Google moves to develop machines with human-like intelligence

Computers will have developed ‘common sense’ within a decade and we could be counting them among our friends not long afterwards, one of the world’s leading AI scientists has predicted. Professor Geoff Hinton was hired by Google two years ago to help develop intelligent operating systems.
 
He said that the company is on the brink of developing algorithms with the capacity for logic and natural conversation. The researcher told the Guardian said that Google is working on a new type of algorithm designed to encode thoughts as sequences of numbers, something he described as “thought vectors”.
 
Although the work is at an early stage, he said there is a plausible path from the current software to a more sophisticated version that would have something approaching human-like capacity for reasoning and logic. “Basically, they’ll have common sense.”
 
The idea that thoughts can be captured and distilled down to cold sequences of digits is controversial, Hinton said. “There’ll be a lot of people who argue against it, who say you can’t capture a thought like that,” he added. “But there’s no reason why not.

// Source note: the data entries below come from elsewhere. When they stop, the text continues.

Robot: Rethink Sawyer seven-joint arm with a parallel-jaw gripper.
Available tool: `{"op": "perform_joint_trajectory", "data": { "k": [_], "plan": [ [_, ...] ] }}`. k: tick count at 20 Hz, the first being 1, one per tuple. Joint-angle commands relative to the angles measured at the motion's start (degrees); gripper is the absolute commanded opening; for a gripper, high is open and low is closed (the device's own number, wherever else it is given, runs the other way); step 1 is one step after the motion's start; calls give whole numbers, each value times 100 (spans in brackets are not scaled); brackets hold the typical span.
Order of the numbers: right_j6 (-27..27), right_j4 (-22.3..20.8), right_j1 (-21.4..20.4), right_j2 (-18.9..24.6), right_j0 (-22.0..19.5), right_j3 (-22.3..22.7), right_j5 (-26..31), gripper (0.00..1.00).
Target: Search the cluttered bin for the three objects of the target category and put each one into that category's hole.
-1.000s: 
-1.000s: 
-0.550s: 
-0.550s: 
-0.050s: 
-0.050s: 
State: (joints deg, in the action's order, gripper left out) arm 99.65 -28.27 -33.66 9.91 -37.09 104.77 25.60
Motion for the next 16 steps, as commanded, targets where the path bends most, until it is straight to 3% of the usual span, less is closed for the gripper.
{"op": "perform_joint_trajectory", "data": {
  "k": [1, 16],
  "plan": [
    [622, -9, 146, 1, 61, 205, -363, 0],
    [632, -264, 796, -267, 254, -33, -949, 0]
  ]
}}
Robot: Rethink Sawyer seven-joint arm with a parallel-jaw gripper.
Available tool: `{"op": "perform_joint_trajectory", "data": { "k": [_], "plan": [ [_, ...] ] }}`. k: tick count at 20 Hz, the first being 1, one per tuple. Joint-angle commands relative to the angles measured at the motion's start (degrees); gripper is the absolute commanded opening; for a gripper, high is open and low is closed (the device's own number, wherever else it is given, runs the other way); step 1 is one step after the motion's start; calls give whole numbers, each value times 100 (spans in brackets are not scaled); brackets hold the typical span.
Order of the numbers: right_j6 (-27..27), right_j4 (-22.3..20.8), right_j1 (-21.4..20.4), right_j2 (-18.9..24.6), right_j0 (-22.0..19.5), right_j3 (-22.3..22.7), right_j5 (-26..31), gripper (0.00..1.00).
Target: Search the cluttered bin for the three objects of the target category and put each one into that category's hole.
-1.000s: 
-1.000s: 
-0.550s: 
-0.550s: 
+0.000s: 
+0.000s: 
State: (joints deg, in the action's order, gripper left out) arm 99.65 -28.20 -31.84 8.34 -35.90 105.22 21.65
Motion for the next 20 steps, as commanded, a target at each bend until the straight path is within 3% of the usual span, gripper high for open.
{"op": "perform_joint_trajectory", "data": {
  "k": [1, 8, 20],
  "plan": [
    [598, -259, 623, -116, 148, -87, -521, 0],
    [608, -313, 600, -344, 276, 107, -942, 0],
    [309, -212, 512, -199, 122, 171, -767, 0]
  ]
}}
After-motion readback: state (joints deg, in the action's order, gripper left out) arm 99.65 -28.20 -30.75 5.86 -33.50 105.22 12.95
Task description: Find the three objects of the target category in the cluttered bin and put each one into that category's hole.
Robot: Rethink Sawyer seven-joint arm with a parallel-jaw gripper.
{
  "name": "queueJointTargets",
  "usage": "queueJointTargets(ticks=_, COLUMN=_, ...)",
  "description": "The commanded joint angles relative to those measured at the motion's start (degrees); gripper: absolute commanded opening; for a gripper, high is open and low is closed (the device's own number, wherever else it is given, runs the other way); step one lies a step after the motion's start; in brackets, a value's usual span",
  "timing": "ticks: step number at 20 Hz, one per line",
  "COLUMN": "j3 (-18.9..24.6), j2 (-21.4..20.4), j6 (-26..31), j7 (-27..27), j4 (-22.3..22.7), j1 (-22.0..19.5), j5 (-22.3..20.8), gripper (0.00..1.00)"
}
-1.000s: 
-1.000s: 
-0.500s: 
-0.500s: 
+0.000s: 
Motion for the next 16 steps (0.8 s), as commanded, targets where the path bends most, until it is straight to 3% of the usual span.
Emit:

I think you can capture a thought by a vector.”
 
Hinton, who is due to give a talk at the Royal Society in London on Friday, believes that the “thought vector” approach will help crack two of the central challenges in artificial intelligence: mastering natural, conversational language, and the ability to make leaps of logic.
 
He painted a picture of the near-future in which people will chat with their computers, not only to extract information, but for fun, reminiscent of the film, Her, in which Joaquin Phoenix falls in love with his intelligent operating system.
 
“It’s not that far-fetched,” Hinton said. “I don’t see why it shouldn’t be like a friend. I don’t see why you shouldn’t grow quite attached to them.” In the past two years, scientists have already made significant progress in overcoming this challenge.
 
Richard Socher, an artificial intelligence scientist at Stanford University, recently developed a program called NaSent that he taught to recognise human sentiment by training it on 12,000 sentences taken from the film review website Rotten Tomatoes.
 
Part of the initial motivation for developing “thought vectors” was to improve translation software, such as Google Translate, which currently uses dictionaries to translate individual words and searches through previously translated documents to find typical translations for phrases. Although these methods often provide the rough meaning, they are also prone to delivering nonsense and dubious grammar.
 
Thought vectors, Hinton explained, work at a higher level by extracting something closer to actual meaning.